Egyptian authorities have arrested four people in connection with the death of at least 43 refugees whose Europe-bound boat capsized off Egypt's Mediterranean coast.
Officials said on Thursday the four were members of the vessel's crew, and would be remanded in police custody for four days pending further investigation.
They face charges of human trafficking and manslaughter.
Authorities also issued arrest warrants for five more people wanted in connection with Wednesday's shipwreck, according to officials.
"The death toll is going to rise," a medical source told AFP news agency. "On the boat there is a hold used to store fish. It hasn't been opened and there must be a lot of people inside."
READ MORE: The refugee crisis beyond Europe
The Egyptian military said the boat was 12 nautical miles off the coast of the town of Rosetta when it capsized.
Mohammed Sultan, the governor of Beheira province, where Rosetta is located, told the Associated Press news agency that authorities did not have a precise number for those who were on board the vessel, but 250-400 seemed likely.
He said 157 people were rescued.
An initial breakdown of the nationalities of the people in the boat showed that they included 111 Egyptians, mostly teenagers and men in their 20s, according to Sultan.
There were also 25 Sudanese, while the rest were sub-Saharan Africans and Syrians.
The search for bodies and survivors has been expanded around the spot where the vessel capsized, said Sultan.
READ MORE: Journey into the unknown
Many of the survivors have been detained by police, while those who suffered injuries were taken to hospitals, where they lie handcuffed to hospital beds under police guard.
Mohamed, a 28-year-old Egyptian welder, managed to stay afloat until a rescue boat found him, but lost his wife and son during the incident.
He was arrested for trying to leave the country illegally.
"I risked my life and the lives of my son and wife so they could have a nice life," he told AFP from his hospital bed in Rosetta.
Mohamed said the rising cost of living had prompted him to leave behind his homeland and head for Italy, where he would have looked for a "job doing anything".
He had agreed with a people-smuggler to pay an intermediary $5,600 when he reached Italy.
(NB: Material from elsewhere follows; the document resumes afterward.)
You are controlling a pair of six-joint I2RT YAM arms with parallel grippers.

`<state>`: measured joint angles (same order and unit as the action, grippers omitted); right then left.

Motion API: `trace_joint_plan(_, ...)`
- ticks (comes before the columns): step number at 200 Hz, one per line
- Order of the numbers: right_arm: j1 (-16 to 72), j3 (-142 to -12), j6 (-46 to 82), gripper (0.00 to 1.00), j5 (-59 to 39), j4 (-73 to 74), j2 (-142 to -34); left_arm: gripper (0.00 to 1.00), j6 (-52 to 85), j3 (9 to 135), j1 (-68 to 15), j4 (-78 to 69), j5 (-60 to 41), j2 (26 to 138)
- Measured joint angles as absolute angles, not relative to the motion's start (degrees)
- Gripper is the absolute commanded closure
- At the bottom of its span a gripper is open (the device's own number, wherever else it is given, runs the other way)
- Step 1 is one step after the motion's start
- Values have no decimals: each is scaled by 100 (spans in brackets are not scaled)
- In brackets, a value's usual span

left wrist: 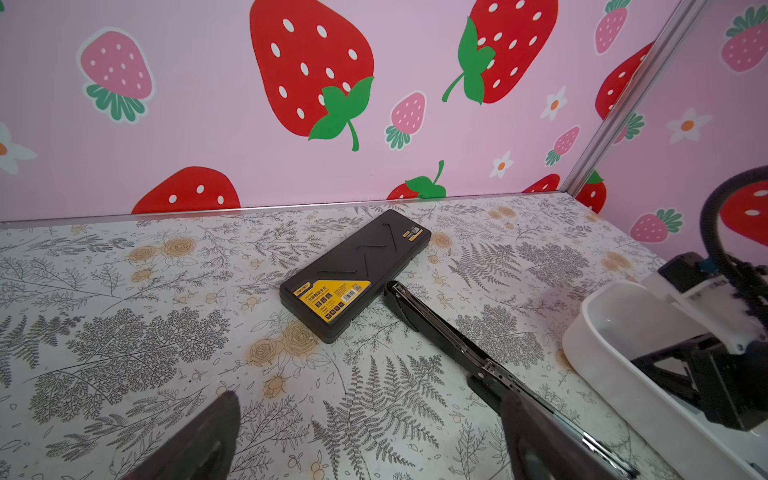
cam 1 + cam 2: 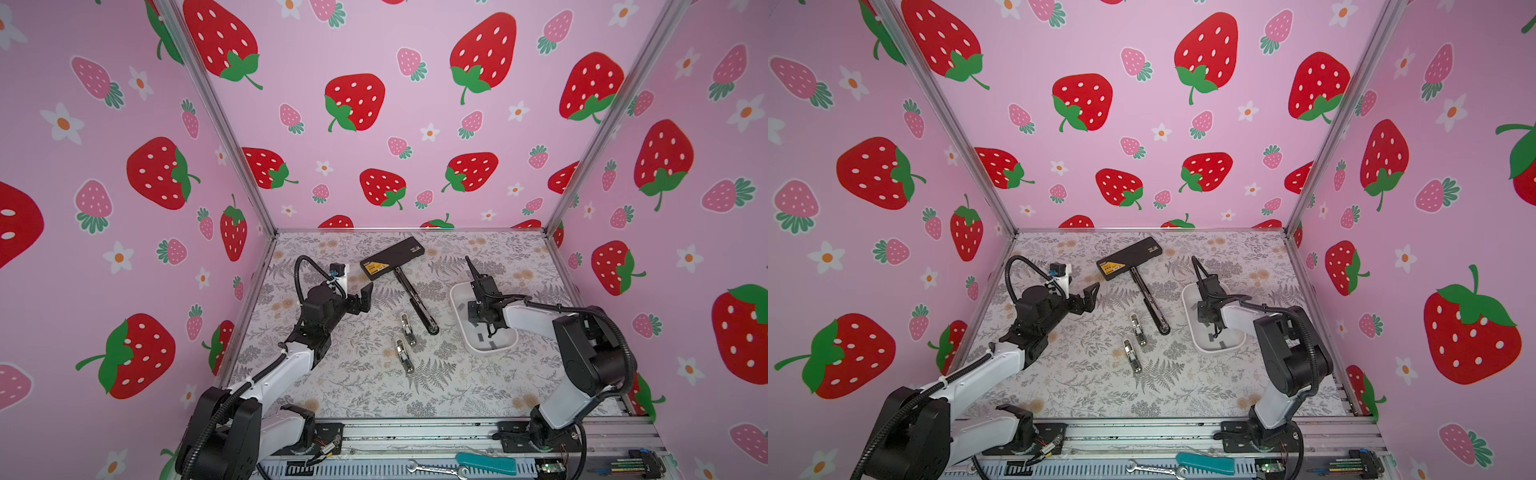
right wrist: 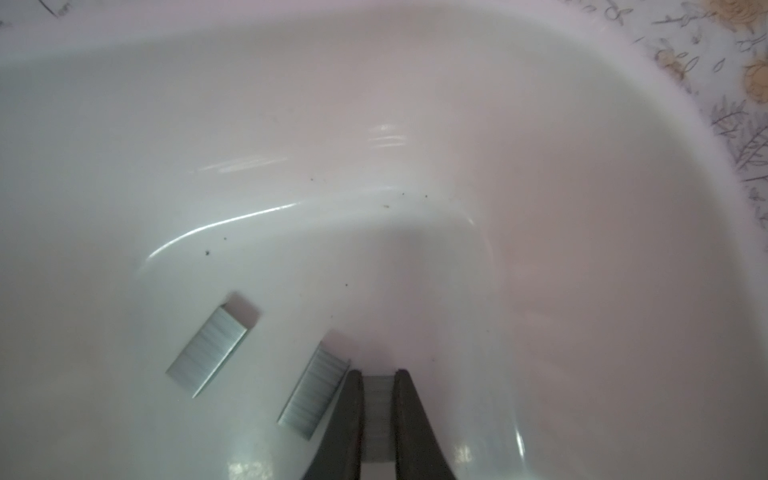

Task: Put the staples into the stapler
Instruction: 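Lower the right gripper into the tray and grasp a gray staple strip, then lift the staple strip out of the tray and carry it toward the stapler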

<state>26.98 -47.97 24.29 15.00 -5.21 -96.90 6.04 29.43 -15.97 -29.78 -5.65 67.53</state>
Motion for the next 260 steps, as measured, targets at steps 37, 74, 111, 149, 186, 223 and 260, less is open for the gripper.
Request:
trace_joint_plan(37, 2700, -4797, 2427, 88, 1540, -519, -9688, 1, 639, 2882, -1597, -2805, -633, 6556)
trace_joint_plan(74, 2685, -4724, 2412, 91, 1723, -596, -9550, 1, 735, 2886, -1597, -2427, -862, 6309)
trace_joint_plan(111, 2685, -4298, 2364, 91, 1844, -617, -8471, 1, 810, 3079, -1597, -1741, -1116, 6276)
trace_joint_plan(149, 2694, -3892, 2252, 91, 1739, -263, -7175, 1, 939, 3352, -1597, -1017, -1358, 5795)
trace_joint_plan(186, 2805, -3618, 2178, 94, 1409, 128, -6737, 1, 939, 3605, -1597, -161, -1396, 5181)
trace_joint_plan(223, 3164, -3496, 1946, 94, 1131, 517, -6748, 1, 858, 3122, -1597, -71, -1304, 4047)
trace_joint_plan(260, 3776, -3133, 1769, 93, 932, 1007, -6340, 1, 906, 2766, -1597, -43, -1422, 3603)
"I was the only one who survived. I wish I hadn't survived."
Experts say people-smugglers in Egypt mostly use old fishing vessels, packed far beyond capacity both below and above deck.
Another survivor, Ahmed Darwish, blamed people-smugglers for the tragedy, saying overcrowding caused the boat to capsize, and accused authorities of not reacting quickly enough.
"What happened was a wrong, it was wrong on our part first of all (to attempt the crossing), but it was also wrong on the part of the people (traffickers) who don't have a bit of mercy in their hearts," he told AP.
"The boat is meant to hold 200, and they put 400 in it. And this is what caused the catastrophe."
Darwish said he believed many of those who died were women and children who could not swim.
"Those ... that knew how to swim moved away (from the boat), leaving behind women and small children," he said.
It is not yet confirmed by officials but the capsized boat was believed to be going to Italy.
READ MORE: Syrian refugees revive Italian village of Camini
Thousands of people have made the dangerous sea voyage across the Mediterranean in recent years, fleeing war and poverty in the Middle East and elsewhere.
The number of people trying to cross the Mediterranean from Egypt to Europe has increased significantly in the past year, according to the EU border agency Frontex.
More than 12,000 people arrived in Italy from Egypt between January and September, compared to 7,000 in the same period last year, it said.
Some 206,400 refugees have crossed the Mediterranean this year, according to the International Organization for Migration.
More than 2,800 deaths have been recorded between January and June this year, against 1,838 during the period last year.